The FTC's price worries

Feb. 14, 2000
The oil consumer has returned to US politics. Concern about the possible effects on retail oil prices lies at the core of federal objections to BP Amoco PLC's proposed acquisition of Atlantic Richfield Co.

The oil consumer has returned to US politics. Concern about the possible effects on retail oil prices lies at the core of federal objections to BP Amoco PLC's proposed acquisition of Atlantic Richfield Co.

It is, of course, appropriate for the Federal Trade Commission to concern itself with the price effects of business consolidation. That is the essence of antitrust regulation.

It is important, however, for the FTC to base its decisions on proper assumptions about oil markets and the interests of consumers. In the rationale provided for resisting the acquisition of ARCO by BP Amoco, FTC's assumptions seem rigid.

A crimped view

Companies involved in the dispute will have to make their own case for the deal. The purpose here is to point to three concerns that the FTC's decision raises for the industry at large: 1) that a crimped view of oil markets can block a major merger, 2) that price is taken as the beginning and end of consumer interest where oil is concerned, and 3) that oil prices matter to the government when the question is a commercial initiative but not when it relates to environmental regulation.

FTC's expressed objections to the BP Amoco-ARCO merger deal with production and sale of Alaskan North Slope crude, competition in ANS leasing, and increased control over pipelines and tanks at Cushing, Okla.

The commission is worried that the merged company's large share of North Slope production would enable it to manipulate product prices on the West Coast, the market for most ANS crude. It further worries that concentrated ownership of oil-handling capacity at Cushing, settlement point for crude oil futures contracts traded on the New York Mercantile Exchange, would give the merged company undue influence over worldwide crude prices.

FTC says it will allege in court that BP "exercises market power by exporting ANS crude to the Far East at a lower price in order to restrict the supply of ANS on the West Coast and elevate prices to West Coast customers." At the center of that argument is FTC's assertion that the West Coast market is "narrower than a worldwide crude oil market."

The West Coast is a distinct market, to be sure.
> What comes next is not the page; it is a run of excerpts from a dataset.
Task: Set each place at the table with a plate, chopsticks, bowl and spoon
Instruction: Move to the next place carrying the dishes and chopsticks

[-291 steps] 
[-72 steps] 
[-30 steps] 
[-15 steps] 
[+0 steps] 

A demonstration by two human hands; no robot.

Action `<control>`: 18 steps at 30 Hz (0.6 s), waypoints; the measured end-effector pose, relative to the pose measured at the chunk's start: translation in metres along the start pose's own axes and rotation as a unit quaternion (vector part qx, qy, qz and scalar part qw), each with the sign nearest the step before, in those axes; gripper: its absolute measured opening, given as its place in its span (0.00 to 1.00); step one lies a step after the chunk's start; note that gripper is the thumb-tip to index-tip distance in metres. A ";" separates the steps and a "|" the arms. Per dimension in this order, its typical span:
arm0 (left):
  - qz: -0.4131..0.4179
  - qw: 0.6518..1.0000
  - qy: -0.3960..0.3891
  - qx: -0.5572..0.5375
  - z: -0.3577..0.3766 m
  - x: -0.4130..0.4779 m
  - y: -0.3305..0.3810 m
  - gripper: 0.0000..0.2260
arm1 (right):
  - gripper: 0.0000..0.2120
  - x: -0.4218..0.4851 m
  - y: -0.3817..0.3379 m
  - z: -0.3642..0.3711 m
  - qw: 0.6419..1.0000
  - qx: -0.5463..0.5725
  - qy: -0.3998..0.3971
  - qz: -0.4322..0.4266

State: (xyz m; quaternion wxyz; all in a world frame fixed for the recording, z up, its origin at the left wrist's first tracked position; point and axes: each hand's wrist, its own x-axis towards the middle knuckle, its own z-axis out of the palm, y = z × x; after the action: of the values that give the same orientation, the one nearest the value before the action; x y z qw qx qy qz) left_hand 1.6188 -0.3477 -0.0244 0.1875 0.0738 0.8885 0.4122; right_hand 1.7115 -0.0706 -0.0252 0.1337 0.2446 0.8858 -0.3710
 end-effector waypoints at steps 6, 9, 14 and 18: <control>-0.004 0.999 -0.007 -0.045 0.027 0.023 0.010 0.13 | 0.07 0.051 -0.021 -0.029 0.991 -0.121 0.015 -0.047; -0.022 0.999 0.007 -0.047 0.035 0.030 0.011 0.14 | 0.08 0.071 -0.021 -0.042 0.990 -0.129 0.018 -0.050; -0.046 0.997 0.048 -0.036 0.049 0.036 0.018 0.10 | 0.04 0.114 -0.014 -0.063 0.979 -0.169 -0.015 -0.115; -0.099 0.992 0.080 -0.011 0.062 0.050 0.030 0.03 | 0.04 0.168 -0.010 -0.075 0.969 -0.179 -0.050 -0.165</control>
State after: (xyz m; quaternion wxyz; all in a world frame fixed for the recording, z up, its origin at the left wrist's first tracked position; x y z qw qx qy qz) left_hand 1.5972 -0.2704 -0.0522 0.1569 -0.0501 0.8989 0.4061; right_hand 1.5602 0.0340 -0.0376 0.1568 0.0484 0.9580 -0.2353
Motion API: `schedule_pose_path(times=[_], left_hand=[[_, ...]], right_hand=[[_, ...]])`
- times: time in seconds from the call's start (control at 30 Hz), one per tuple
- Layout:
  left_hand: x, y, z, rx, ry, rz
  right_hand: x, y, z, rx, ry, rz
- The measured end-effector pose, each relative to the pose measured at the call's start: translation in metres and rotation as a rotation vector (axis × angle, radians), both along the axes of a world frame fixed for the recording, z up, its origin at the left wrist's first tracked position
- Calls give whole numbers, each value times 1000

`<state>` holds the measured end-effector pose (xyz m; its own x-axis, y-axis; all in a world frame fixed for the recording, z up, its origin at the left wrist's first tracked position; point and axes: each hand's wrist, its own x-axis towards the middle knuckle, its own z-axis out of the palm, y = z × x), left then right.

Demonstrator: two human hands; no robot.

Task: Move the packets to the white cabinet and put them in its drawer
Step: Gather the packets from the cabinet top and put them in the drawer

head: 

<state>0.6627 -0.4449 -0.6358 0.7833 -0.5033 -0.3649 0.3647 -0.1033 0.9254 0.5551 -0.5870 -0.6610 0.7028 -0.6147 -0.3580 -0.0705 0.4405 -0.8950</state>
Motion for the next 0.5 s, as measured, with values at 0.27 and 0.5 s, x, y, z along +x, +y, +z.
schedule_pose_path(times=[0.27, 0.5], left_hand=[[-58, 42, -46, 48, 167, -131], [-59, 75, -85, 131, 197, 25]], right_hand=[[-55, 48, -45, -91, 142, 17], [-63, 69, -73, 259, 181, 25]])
BP Amoco and ARCO are major players there and at Cushing. But prices elevated in the manner feared by FTC would attract supply from other sources. Nothing about the West Coast-not even California's air-quality regulation-annuls competition. FTC treats the West Coast as somehow isolated from external market forces. It is not.

Furthermore, BP Amoco and ARCO can legitimately argue that a combination would give the resulting company efficiencies essential to maximum production from the North Slope resource. It thus would extend life of an important and secure source of US crude. Continuity of supply from that source has served West Coast consumers well. FTC shouldn't ignore its importance. Price isn't everything where consumers are concerned.

While the FTC can't worry much about the broader government context of its antitrust actions, the oil and gas industry certainly should. In some areas, the retail price of oil products seems to matter little to federal regulators.

Inconsistent worry

Where is concern about consumer prices, for example, when the Environmental Protection Agency proposes the strictest possible standards for the composition and environmental performance of vehicle fuel? Where is price concern when the Department of Interior resists leasing of prospective federal land in the US West and anywhere offshore except the Central and Western Gulf of Mexico? Where is price concern when the presidency pushes the country toward a misguided international treaty on global warming?

The Age of Deregulation has shown that consumers need far less protection from the suspected abuses of competition than activist governments are perpetually inclined to offer. They need inconsistent protection and overly aggressive regulation least of all.